Microbial fuel cells (MFCs) are a promising sustainable energy technology, with the bio-active anode playing a crucial role in their performance. The present study demonstrates a bio-active iron-based electrode that enhances bacterial adhesion and electron conductivity. The bacterial survivability on the electrode can enhanced by decorating its active porous framework with Fe₂TiO₅ (FTO) composite. These particles not only facilitate bacterial activity for electron transfer processes but also enhances the anode cell potential in the assembled double-chambered MFC. A superior specific surface area of 289.06 m²/g, satisfactory average surface roughness of 2.506 µm, and reduced charge transfer resistance of 12.89 × 10⁰ Ω cm² compared to 18.68 × 10⁰ Ω cm² for the Fe/0.2FTO and Fe electrodes were achieved.

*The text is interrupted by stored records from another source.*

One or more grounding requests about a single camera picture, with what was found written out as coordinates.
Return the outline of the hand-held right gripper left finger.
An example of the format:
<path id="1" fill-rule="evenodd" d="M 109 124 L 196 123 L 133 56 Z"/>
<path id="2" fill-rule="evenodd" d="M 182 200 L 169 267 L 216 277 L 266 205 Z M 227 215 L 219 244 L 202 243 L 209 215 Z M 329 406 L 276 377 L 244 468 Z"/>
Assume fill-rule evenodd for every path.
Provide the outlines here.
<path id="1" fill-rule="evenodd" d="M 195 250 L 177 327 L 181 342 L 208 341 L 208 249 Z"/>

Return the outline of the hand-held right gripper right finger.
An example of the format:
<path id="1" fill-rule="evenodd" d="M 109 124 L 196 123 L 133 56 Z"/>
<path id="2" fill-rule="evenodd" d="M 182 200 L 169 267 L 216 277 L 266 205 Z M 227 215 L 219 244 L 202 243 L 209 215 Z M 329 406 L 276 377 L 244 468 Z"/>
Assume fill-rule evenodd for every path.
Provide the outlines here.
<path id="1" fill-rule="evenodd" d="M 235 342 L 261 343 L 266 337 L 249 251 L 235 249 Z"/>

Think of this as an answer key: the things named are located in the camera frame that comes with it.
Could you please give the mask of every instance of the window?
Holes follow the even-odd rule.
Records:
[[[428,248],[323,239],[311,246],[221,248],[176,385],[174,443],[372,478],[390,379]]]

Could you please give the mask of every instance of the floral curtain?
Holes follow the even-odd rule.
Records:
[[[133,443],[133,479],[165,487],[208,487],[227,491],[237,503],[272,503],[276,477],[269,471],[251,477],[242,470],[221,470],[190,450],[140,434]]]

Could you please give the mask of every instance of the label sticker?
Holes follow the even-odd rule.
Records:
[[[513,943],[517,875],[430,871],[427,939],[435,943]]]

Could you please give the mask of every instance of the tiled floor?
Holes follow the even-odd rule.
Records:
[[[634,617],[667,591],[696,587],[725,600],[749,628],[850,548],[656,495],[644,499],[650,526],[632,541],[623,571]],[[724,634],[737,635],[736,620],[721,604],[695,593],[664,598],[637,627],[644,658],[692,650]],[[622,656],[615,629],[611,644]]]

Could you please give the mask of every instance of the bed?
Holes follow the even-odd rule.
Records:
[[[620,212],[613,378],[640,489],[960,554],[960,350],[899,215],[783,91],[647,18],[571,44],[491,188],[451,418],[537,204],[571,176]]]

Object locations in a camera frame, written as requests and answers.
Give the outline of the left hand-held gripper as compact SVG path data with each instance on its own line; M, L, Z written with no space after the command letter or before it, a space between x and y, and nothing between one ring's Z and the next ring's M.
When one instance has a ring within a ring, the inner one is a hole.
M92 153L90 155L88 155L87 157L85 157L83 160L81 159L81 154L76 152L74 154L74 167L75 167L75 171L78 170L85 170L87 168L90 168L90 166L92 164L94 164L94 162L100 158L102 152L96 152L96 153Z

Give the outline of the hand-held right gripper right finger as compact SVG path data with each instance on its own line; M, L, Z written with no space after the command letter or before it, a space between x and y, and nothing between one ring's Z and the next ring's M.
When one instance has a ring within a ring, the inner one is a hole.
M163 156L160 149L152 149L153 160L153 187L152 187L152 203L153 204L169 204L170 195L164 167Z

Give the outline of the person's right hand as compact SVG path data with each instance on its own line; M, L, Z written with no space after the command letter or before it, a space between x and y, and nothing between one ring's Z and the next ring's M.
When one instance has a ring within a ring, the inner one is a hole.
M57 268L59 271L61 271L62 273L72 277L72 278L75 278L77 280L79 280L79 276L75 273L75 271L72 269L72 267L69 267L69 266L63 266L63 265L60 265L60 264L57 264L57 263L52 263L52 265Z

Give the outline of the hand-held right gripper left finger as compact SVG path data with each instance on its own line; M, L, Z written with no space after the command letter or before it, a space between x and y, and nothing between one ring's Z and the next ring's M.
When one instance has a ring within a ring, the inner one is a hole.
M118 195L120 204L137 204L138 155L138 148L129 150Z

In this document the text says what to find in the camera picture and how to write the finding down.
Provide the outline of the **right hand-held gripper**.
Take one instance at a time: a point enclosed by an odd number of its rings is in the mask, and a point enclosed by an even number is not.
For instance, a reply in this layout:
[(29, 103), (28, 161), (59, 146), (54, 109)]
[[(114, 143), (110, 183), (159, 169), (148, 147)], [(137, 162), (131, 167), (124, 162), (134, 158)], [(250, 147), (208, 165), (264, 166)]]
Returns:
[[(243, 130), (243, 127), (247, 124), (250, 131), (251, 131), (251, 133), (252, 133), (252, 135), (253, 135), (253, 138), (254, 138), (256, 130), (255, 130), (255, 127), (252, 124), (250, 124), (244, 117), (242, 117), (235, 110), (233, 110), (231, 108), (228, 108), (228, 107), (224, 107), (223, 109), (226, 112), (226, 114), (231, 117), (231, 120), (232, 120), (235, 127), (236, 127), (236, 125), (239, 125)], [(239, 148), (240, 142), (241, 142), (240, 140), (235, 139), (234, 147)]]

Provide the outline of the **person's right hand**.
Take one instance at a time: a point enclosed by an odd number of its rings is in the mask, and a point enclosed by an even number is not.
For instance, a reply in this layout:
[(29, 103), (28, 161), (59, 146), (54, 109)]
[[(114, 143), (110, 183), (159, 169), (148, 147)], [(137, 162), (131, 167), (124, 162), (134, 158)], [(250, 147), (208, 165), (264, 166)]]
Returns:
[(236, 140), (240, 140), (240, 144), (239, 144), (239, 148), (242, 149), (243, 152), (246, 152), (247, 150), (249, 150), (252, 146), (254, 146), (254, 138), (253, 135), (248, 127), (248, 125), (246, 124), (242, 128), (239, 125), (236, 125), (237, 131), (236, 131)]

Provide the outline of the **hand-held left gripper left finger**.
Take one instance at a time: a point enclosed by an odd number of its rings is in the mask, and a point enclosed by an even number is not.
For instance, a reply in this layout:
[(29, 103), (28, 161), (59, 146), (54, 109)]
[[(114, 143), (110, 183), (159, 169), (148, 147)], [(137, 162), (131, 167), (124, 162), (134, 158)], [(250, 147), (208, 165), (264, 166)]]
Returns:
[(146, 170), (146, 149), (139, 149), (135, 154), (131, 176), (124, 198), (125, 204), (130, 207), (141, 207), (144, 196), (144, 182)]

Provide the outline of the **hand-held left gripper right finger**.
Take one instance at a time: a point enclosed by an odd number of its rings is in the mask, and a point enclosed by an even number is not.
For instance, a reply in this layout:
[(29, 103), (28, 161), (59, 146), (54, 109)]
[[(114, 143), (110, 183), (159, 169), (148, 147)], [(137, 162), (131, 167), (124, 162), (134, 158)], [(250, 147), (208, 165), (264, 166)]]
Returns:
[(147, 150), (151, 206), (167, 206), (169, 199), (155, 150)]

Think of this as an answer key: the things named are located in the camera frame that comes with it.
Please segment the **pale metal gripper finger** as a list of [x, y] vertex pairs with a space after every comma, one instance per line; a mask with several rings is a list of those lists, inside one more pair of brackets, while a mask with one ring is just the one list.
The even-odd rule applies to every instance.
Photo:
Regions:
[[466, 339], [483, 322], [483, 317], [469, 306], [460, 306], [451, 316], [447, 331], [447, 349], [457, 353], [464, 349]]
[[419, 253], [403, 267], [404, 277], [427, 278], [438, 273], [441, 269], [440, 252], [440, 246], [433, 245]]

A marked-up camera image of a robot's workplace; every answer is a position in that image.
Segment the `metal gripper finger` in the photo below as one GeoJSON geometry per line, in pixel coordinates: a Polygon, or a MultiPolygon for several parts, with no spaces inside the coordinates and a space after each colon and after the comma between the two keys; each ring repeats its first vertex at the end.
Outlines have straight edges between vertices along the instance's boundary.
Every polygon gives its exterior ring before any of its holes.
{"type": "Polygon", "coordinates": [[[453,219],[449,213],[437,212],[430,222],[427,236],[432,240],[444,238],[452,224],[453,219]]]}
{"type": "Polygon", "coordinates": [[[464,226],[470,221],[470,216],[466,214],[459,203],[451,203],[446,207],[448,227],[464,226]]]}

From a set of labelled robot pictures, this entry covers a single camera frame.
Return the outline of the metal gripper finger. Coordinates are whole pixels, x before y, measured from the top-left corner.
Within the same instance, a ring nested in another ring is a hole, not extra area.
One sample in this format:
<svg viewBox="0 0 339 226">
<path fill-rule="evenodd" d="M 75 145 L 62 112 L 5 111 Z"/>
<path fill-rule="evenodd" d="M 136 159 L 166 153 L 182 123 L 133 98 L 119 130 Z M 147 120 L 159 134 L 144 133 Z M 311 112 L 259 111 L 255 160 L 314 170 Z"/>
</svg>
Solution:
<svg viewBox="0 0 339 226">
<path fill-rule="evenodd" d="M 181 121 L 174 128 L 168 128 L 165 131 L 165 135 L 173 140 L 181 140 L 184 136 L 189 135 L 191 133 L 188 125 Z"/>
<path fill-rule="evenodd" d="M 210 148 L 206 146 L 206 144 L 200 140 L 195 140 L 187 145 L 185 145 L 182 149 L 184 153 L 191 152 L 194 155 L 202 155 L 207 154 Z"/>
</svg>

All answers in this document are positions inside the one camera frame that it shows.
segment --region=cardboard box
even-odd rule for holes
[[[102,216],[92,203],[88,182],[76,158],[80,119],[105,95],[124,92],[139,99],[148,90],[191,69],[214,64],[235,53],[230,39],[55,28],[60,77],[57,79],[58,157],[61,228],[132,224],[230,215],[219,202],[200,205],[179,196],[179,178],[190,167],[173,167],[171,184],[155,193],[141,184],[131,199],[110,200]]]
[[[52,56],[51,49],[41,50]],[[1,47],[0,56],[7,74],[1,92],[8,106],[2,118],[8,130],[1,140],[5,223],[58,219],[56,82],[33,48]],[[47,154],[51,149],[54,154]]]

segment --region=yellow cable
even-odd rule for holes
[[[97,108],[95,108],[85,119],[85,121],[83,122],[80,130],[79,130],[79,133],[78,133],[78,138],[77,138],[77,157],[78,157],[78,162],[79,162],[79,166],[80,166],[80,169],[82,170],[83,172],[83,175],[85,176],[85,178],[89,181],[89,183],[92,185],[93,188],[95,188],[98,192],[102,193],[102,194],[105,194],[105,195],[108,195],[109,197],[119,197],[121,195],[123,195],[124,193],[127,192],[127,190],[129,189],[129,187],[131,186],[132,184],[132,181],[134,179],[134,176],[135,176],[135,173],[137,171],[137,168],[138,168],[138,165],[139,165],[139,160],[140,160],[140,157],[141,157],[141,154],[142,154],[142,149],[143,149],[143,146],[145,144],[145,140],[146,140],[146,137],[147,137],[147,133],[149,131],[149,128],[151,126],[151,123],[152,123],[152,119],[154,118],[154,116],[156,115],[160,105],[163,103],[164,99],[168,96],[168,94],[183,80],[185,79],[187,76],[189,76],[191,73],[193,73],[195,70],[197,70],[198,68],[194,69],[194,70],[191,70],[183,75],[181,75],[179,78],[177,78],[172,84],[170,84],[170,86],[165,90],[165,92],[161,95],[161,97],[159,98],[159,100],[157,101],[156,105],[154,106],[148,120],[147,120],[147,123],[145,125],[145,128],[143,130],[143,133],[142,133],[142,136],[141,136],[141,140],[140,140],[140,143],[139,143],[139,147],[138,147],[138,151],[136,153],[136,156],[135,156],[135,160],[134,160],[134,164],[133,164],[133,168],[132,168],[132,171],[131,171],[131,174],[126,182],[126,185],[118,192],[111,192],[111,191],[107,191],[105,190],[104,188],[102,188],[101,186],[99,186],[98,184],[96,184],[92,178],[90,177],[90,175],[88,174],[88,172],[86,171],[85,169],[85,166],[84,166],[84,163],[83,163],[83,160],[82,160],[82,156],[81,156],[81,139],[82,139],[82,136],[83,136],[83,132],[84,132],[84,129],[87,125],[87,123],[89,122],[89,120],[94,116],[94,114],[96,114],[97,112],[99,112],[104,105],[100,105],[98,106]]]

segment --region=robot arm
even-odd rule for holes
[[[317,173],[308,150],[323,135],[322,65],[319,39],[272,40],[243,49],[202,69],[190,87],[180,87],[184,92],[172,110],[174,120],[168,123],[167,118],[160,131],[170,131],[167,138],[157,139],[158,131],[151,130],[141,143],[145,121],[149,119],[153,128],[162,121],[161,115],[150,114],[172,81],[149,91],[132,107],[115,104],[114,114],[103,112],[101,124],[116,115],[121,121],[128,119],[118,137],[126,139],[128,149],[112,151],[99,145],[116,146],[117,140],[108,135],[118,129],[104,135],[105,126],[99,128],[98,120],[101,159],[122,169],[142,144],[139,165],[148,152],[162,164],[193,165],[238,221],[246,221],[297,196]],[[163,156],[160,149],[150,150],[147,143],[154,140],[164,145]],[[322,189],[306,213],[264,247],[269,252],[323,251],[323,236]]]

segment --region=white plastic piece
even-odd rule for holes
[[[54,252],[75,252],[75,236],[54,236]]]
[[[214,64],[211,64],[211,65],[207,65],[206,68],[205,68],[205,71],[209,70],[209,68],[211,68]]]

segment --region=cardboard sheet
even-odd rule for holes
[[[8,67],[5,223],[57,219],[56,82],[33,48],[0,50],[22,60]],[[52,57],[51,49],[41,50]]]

MFCs equipped with the Fe/0.2FTO anode yield a maximum power density of 1710.39 mW/m² at a current density of 2.13 mA/m², which is superior to that of Fe anodes. Anode biofilm morphology and surface texture demonstrated that the anode provides sufficient sites and mass transport pathways for exoelectrogenic bacterial species, promoting improved bacterial activity in mature biofilms. Thus, the FTO decorated porous 3D-framework anode with tunable surface properties, acts as a promising platform for sustained bacterial activity and stable operation of MFCs.